# connecting a new tv



## cookiemonster (Jul 26, 2012)

Hi I recently bought a new 19" HD tv for the kitchen I had an old Analogue set but it packed in, I need to run a new aerial cable ( as the old one isn't long enough) from my sky unit in the lounge would i be better running an HDMI cable instead.

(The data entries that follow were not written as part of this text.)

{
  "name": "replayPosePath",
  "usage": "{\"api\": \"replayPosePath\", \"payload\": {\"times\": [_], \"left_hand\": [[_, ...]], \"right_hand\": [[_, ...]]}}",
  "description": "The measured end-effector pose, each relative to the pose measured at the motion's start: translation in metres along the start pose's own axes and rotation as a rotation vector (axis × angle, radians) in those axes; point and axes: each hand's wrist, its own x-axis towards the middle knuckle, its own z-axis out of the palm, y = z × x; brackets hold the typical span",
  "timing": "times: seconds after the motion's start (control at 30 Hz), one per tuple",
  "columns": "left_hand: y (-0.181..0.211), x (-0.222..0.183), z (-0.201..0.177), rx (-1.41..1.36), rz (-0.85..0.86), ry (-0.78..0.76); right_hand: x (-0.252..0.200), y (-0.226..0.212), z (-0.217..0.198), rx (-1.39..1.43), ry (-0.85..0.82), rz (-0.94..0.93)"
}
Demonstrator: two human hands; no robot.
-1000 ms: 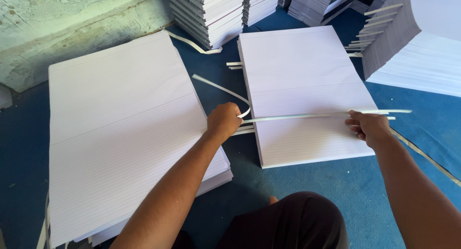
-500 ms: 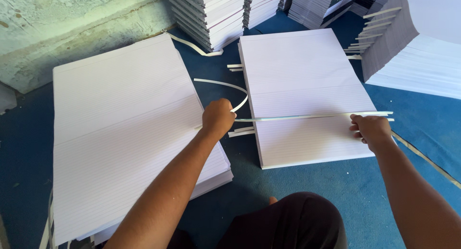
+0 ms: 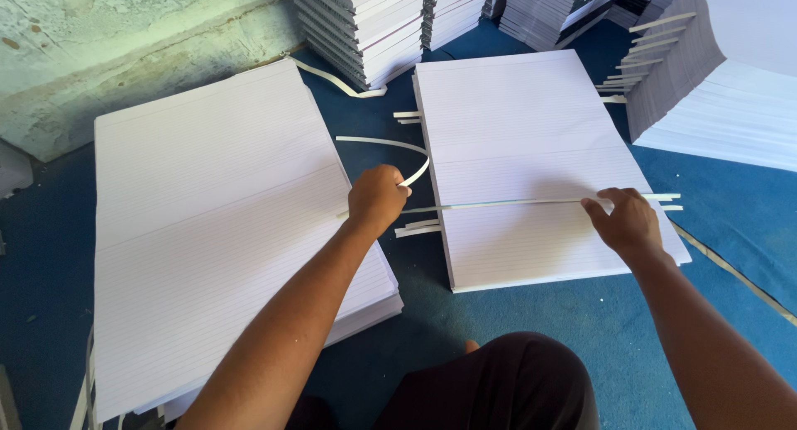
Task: The person aligns and stacks lined paper sheets, then secures them with rubber bands. They fold the stack in half and flip through the pages to check alignment.
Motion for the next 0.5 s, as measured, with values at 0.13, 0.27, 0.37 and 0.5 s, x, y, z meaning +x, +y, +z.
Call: {"api": "replayPosePath", "payload": {"times": [0.13,0.27,0.37,0.5], "left_hand": [[0.0028,0.0035,-0.0050,-0.028,-0.047,-0.003],[0.0024,0.0051,-0.0081,-0.041,-0.020,0.021],[0.0027,0.0054,-0.0074,-0.042,-0.020,0.020],[0.0043,0.0063,-0.0069,-0.042,-0.033,0.015]], "right_hand": [[-0.0022,-0.0011,-0.0002,-0.044,-0.037,-0.022],[-0.0029,-0.0024,-0.0058,-0.039,-0.075,0.032],[-0.0039,-0.0025,-0.0077,-0.027,-0.087,0.063],[-0.0031,-0.0012,-0.0071,-0.046,-0.067,0.030]]}}
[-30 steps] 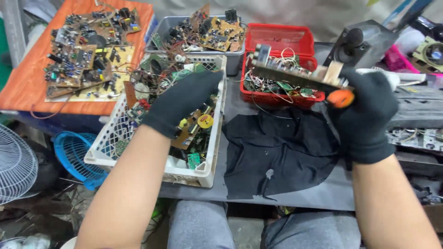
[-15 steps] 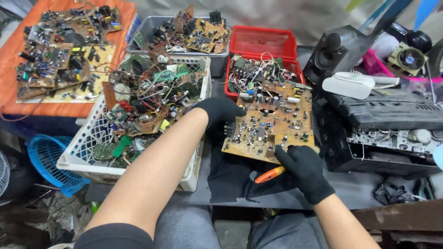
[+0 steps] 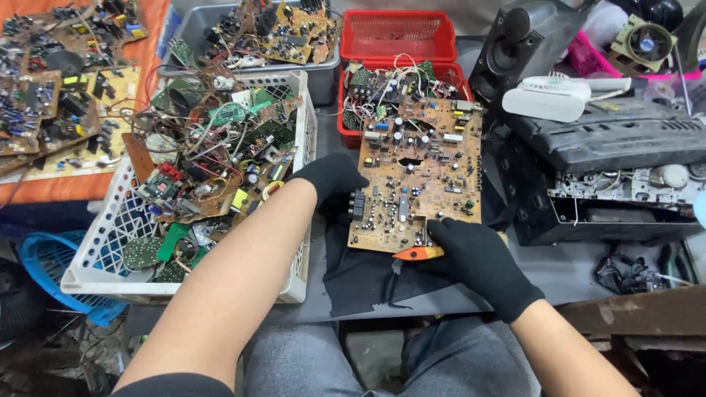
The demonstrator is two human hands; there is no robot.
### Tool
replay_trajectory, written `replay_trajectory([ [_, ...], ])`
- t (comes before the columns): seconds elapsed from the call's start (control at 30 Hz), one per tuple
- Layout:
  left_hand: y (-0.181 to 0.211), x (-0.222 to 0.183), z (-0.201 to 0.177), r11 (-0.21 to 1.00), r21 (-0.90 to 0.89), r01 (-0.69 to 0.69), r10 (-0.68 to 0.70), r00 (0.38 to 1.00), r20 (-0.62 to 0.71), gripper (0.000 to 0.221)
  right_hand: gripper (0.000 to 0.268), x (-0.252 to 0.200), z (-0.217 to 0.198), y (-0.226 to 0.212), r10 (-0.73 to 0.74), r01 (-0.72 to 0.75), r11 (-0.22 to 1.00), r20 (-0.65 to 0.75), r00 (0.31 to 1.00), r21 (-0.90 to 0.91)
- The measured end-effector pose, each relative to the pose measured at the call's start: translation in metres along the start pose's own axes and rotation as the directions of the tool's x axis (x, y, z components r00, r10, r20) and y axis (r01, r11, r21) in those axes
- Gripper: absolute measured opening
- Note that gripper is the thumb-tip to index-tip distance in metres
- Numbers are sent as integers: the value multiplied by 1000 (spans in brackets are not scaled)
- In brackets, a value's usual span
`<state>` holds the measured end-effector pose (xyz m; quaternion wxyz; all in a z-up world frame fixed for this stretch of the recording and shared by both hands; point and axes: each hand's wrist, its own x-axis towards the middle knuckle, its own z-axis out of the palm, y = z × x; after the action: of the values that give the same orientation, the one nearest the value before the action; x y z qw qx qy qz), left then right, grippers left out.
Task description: Removing and cleaning components from electronic circuit boards using a brush and a small prying tool.
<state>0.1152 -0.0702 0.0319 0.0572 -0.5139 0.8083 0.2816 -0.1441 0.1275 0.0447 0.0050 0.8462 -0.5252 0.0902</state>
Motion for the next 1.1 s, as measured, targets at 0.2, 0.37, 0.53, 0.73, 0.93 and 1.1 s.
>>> replay_trajectory([
  [0.2,13,-19,-19,999,24,-49,50,998,-27,68,73,2,-14,-8,154,-160,985,100,983,56],
  [0.37,47,-76,-43,988,-149,43,-50,998,-44,56,79,-17,25,12,121,-116,992,-155,981,42],
  [0.53,54,-75,-41,778,-595,202,-260,965,-13,52,91,-33,82,31,31,-49,999,-522,853,-21],
  [0.73,36,-48,-33,463,-876,134,-294,956,-9,26,87,-7,75,4,47,-97,994,-663,747,-39],
  [0.93,55,-70,-37,562,-816,135,-344,935,-82,52,78,-7,43,-4,299,-176,954,-767,568,242],
  [1.1,35,-38,-25,325,-943,67,-371,927,-62,37,56,-10,57,-6,482,-80,852,-714,507,518],
])
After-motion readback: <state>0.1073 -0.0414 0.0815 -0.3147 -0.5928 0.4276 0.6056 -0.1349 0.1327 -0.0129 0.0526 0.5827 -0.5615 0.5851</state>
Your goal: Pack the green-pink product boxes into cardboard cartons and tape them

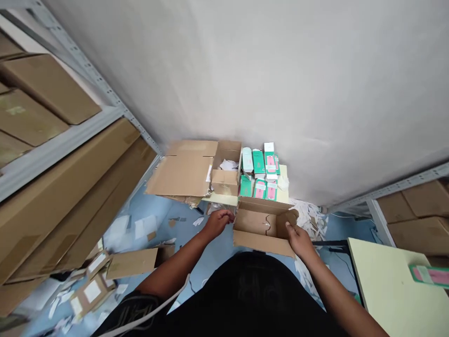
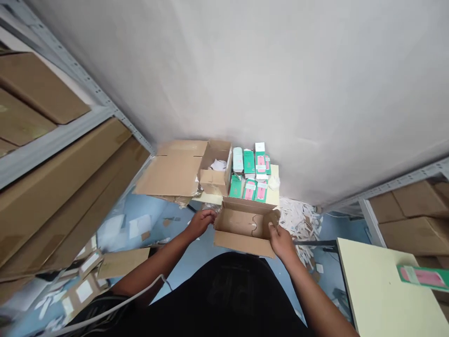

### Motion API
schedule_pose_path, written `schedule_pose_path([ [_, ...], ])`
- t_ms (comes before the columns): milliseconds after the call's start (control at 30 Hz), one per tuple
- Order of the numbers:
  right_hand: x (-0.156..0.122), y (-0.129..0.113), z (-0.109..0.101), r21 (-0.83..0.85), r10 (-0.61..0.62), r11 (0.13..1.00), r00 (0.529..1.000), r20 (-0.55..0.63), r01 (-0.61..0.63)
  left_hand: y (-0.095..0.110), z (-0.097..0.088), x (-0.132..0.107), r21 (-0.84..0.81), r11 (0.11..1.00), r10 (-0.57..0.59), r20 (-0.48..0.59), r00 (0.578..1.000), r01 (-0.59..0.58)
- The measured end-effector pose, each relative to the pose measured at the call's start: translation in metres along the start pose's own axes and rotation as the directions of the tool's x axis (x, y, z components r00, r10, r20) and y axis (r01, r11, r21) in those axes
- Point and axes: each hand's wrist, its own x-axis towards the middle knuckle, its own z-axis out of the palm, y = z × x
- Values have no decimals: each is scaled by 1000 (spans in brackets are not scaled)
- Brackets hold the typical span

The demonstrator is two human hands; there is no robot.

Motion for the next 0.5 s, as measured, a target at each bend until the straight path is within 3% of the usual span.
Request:
schedule_pose_path([
  [100, 29, -26, 17, -5, -82, 997, 990, 111, 83, 6, -40, 10, 186, 982, 74, -165, 983, -42],
  [233, 69, -51, 36, 10, -141, 990, 963, 230, 143, 44, -82, 35, 378, 924, 214, -362, 907, -67],
  [400, 108, -69, 57, -2, -190, 979, 919, 345, 203, 107, -103, 86, 582, 802, 342, -257, 904, -138],
  [500, 119, -77, 67, 6, -193, 978, 899, 393, 207, 123, -104, 137, 684, 713, 298, -99, 949, -153],
])
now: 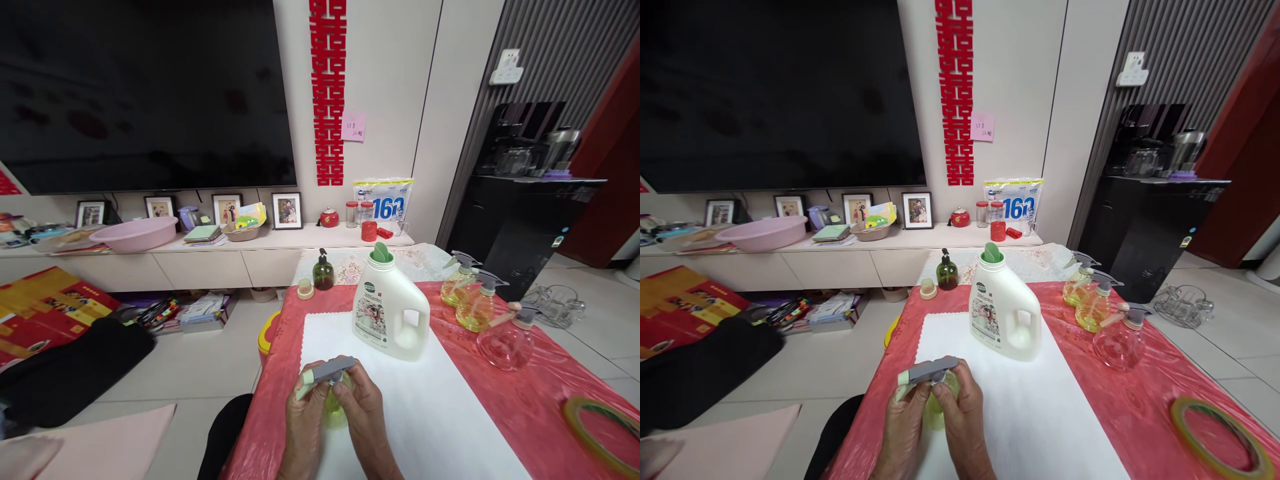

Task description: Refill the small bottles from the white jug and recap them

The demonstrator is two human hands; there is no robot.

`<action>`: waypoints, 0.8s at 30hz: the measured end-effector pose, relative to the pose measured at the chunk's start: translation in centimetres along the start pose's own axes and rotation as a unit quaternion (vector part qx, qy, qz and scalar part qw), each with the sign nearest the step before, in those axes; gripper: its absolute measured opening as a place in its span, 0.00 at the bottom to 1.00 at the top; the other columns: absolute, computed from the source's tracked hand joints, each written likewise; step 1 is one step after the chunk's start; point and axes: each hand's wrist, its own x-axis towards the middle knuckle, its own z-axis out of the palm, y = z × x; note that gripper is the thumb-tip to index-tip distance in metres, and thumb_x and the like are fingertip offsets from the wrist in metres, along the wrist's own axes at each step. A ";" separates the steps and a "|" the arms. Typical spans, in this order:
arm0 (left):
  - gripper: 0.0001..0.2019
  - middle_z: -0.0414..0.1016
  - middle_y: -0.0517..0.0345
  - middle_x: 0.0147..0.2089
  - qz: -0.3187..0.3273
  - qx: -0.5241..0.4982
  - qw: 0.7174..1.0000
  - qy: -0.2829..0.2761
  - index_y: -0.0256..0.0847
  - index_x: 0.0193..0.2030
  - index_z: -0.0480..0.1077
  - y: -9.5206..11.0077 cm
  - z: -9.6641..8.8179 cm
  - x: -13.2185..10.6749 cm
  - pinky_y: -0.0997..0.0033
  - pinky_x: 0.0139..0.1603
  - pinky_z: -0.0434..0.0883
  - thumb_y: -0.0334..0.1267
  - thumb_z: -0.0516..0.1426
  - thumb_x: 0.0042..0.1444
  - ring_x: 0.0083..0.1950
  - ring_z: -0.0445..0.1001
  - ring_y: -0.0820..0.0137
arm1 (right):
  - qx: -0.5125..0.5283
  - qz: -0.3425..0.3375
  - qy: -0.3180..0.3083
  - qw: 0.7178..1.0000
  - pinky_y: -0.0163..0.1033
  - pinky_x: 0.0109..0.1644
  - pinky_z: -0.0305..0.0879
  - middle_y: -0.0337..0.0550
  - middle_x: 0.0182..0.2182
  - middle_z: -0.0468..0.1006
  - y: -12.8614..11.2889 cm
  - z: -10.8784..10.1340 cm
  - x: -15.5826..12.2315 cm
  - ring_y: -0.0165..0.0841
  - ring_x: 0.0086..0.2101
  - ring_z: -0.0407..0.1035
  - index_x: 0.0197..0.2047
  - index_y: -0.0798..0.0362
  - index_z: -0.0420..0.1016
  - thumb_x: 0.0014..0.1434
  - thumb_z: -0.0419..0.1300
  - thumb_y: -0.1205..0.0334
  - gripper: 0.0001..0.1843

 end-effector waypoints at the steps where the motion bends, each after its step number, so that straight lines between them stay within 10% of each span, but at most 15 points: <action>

I have an  HT-AS5 5.1ch Satellite Speaker Surround Sound System in the lounge which I have the sky, blu-ray and WD media player all plugged into, what would be best HDMI or Aerial. cable length is about 30ft.


----------



## BumbleBee (Jul 26, 2012)

22 gauge HDMI cable should be fine.


----------



## cookiemonster (Jul 26, 2012)

Hi  BumbleBee I will need to use an HDMI splitter would it be better splitting it is immediately as it comes out of the speeker system,as it goes into the tv in the lounge or as it comes out of the sky unit.


----------



## BumbleBee (Jul 26, 2012)

I would split the HDMI out on the Sony HT-AS5.


----------



## cookiemonster (Jul 26, 2012)

Hi BumbleBee ordered the cable today so maybe get at it next week keep your fingers crossed. 
                 regards and thanks.


----------



## BumbleBee (Jul 26, 2012)

you're welcome.


----------



## cookiemonster (Aug 8, 2012)

Hi bought new splitter set it up and it works a treat, sound even seems better from the HDMI than Freeview.                 regards and thanks.


----------